Après ses études d’ingénieur en hydraulique, Quentin Bichet est parti travailler six mois dans le camp des réfugiés syriens de Zatari, en Jordanie, dans l’équipe WASH (Water Sanitation Hygiene) d’ACTED (Agence d’aide à la coopération technique et au développement).
Depuis le 5 mai 2014, cet originaire de Grenoble est logisticien sur la mission bidonville à Saint-Denis.
La Boussole : Tu étais déjà sur le terrain ?
Q.B. Pour mon volontariat, je travaillais principalement sur deux programmes : la distribution d’eau pour le camp et le ramassage des déchets à travers des cash for work.
La Boussole : Quel est le rôle d’un logisticien ?
Q.B. Au sens large, le logisticien est chargé des achats, de la gestion du stock, de l’approvisionnement et des distributions. Dans le monde de l’humanitaire, il sert souvent de support technique aux opérations, notamment aux programmes d’eau, d’hygiène, et d’assainissement. Donc il peut être en charge de la construction d’infrastructures, de toilettes, de bâtiments, de la livraison de matériels, etc.
La Boussole : Aujourd’hui, il y a peu de logisticiens salariés sur un programme des missions France. Pourquoi à Saint-Denis ? Y a-t-il un enjeu particulier ?
Q.B. Il y a déjà eu des expériences tentées dans ce domaine : à Saint-Denis en 2005, pour quelques mois, et depuis trois ans sur la mission Migrants à Dunkerque /Calais. Dans tous les cas, le principe est de travailler sur l’amélioration des conditions de vie des personnes vivant dans des habitats très précaires. Ceci étant la question est : pourquoi contrairement aux missions internationales cette approche n’est pas systématique au sein des missions bidonvilles ? À l’international, dans un contexte de crise, gérer les approvisionnements et les distributions pour les réfugiés ou déplacés est une nécessité. En effet, les bénéficiaires peuvent être dans l’incapacité de s’approvisionner eux-mêmes, arrivant parfois sans ressources, dans un pays inconnu où l’économie locale ne peut pourvoir à leurs besoins ; dans ces cas-là, le poste de logisticien devient indispensable. Ici, les familles habitent depuis vingt ans dans les bidonvilles, elles ont développé leur technique de construction, leurs toilettes, une organisation hiérarchique et sociale est en place, elles s’approvisionnent déjà de façon autonome depuis longtemps. La question à se poser est : quelle est la légitimité et la volonté de MdM d’interférer dans leur organisation ? Est-ce la place de MdM d’aller chez eux pour leur expliquer comment construire leurs toilettes ?

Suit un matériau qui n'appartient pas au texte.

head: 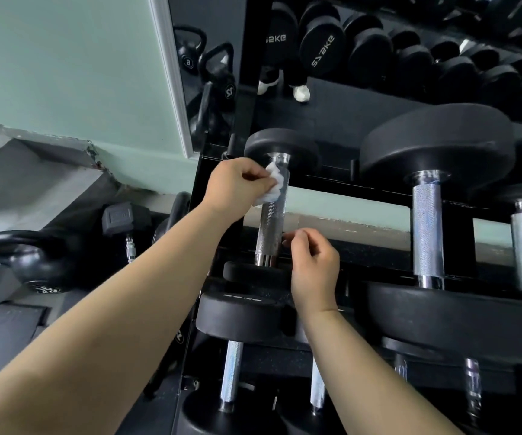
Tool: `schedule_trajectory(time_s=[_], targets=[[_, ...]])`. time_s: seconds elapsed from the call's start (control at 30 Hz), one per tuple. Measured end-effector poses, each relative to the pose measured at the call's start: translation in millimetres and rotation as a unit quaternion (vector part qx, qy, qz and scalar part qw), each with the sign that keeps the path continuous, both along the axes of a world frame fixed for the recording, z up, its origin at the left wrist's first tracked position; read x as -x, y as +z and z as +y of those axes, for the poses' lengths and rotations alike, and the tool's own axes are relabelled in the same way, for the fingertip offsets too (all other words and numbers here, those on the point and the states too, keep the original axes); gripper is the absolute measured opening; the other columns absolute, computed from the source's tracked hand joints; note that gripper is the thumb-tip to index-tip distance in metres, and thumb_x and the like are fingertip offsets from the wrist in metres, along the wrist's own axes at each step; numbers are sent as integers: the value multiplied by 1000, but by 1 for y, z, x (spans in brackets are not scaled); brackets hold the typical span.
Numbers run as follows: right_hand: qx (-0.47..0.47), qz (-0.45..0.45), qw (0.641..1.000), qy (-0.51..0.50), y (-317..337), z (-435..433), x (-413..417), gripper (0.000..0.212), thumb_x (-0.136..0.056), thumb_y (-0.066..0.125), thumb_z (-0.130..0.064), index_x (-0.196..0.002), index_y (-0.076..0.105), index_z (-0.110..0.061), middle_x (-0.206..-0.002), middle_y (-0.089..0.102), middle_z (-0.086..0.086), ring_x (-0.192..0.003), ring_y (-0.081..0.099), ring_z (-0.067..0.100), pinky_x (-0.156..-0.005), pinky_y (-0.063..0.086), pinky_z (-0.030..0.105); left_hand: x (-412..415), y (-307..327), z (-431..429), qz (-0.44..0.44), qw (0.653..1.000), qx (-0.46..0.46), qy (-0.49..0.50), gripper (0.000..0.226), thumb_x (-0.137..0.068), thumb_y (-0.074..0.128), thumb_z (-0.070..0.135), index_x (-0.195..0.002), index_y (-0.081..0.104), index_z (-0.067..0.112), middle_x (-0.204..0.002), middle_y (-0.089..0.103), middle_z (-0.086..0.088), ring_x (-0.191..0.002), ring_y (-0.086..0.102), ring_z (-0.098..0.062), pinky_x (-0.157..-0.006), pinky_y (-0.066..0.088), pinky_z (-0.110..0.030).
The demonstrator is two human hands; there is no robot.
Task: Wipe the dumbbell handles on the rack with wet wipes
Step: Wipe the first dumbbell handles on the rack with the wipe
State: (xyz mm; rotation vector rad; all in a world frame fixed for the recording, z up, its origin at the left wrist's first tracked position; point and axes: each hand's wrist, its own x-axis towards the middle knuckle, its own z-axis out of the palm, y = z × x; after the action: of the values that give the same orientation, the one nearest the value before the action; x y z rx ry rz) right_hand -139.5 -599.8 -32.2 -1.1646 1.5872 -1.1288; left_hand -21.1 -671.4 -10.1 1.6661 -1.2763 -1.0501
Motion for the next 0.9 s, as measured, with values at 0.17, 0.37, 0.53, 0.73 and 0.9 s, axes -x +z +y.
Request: schedule_trajectory(time_s=[0.17, 0.37, 0.53, 0.73, 0.9], targets=[[0, -8, 1000, -1, -2, -1, 1, 33, -82, 50, -5, -57, 58, -25, -61, 56, -6, -56, 48, -3, -56, 37, 8, -11, -14, 50, 5, 996, -74, -42, 24, -72, 74, 9, -57, 58, 18, -50, 52, 11, -43, 46, 3, -46, 34, -3], [4, -14, 1000, -5, 1, -2, 0, 38, -82, 47, 2, -56, 57, -24, -59, 56, -7, -54, 49, -5, -55, 37, 7, -11, -8, 54, -23, 994, -63, -88, 18, -75, 72, 8, -63, 60, 16, -58, 53, 11, -46, 49, 9, -49, 36, -2], [0, -6, 1000, 2, 2, -1, 1, 37, -83, 47, 2, -57, 57, -23, -59, 55, -8, -54, 49, -6, -54, 37, 6, -11, -9, 35, 23, 996, -71, -41, 24, -78, 67, 5, -63, 55, 19, -60, 51, 8, -51, 45, 1, -46, 35, -2], [2, -14, 1000, -4, 2, -3, 0, 38, -81, 49, 3, -54, 56, -23, -56, 54, -6, -52, 48, -4, -53, 36, 8, -19, -21, 55, 49, 984, -133, -105, 20, -77, 69, 4, -65, 58, 18, -61, 56, 4, -48, 49, 4, -51, 40, -5], [4, 1, 1000, 10, 3, -2, 1, 35, -83, 48, 2, -58, 58, -20, -57, 53, -7, -51, 46, -4, -52, 35, 8, -7, -25, 45, 179, 973, -147, -2, 10, -79, 68, 16, -78, 58, 16, -70, 60, -1, -59, 55, -10, -61, 50, -23]])
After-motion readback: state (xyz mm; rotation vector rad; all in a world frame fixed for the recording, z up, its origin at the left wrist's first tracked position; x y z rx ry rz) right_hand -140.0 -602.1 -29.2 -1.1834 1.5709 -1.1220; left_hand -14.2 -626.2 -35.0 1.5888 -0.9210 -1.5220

La situation sanitaire est désastreuse dans ces bidonvilles. Au regard des standard internationaux, la précarité des infrastructures est extrême : par exemple, certains terrains de quatre cents personnes ne disposent que de trois toilettes, dont une pour le chef, situées à moins de 3 mètres des maisons, etc. Leurs conditions d’hygiène sont catastrophiques. D’où la volonté de MdM d’intervenir expérimentalement sur dix mois avec un logisticien et un support technique pour voir si cette situation peut être améliorée. Pourquoi Saint-Denis ? Parce qu’il s’agit de la mission prenant en charge la plus grande population vivant en bidonville de France et qu’une opportunité de financement a été trouvée.
La Boussole : Quelles sont les actions prévues ?
Q.B. Une première action a été menée début juin, qui consistait à sécuriser l’installation d’un nouveau terrain établi dans la boucle d’une voie d’insertion sur l’autoroute. En effet, au vu des risques de voir les enfants traverser la voie d’insertion et à la suite de plusieurs demandes, MdM a pu, en collaboration avec les familles, installer un filet de sécurité.
Puis, suivant la volonté des personnes vivant sur le terrain de garder le site propre, la demande d’un ramassage d’ordures a été faite. Il s’agit de faire le lien avec la communauté de commune afin de commander des bennes en nombre suffisant et d’inclure un nouveau point de ramassage.
Sur un plus long terme et à la suite d’un diagnostic poussé, nous analyserons selon quel champ d’action MdM peut intervenir en support aux familles en termes d’assainissement, de sécurité incendie, de toilettes et d’accès à l’eau.
La Boussole : Et là, sur cette dernière photo, que fais-tu ?
Q.B. J’inspecte les toilettes ! Cette photo illustre bien la première phase du poste. Il s’agit d’une étude, d’une analyse visant à comprendre ce qui est fait par les familles, leurs techniques, les moyens développés, leurs utilisations, etc… Il faut bien saisir les tenants et aboutissants de cette thématique et cela passe avant tout par une observation sur le terrain de ces infrastructures.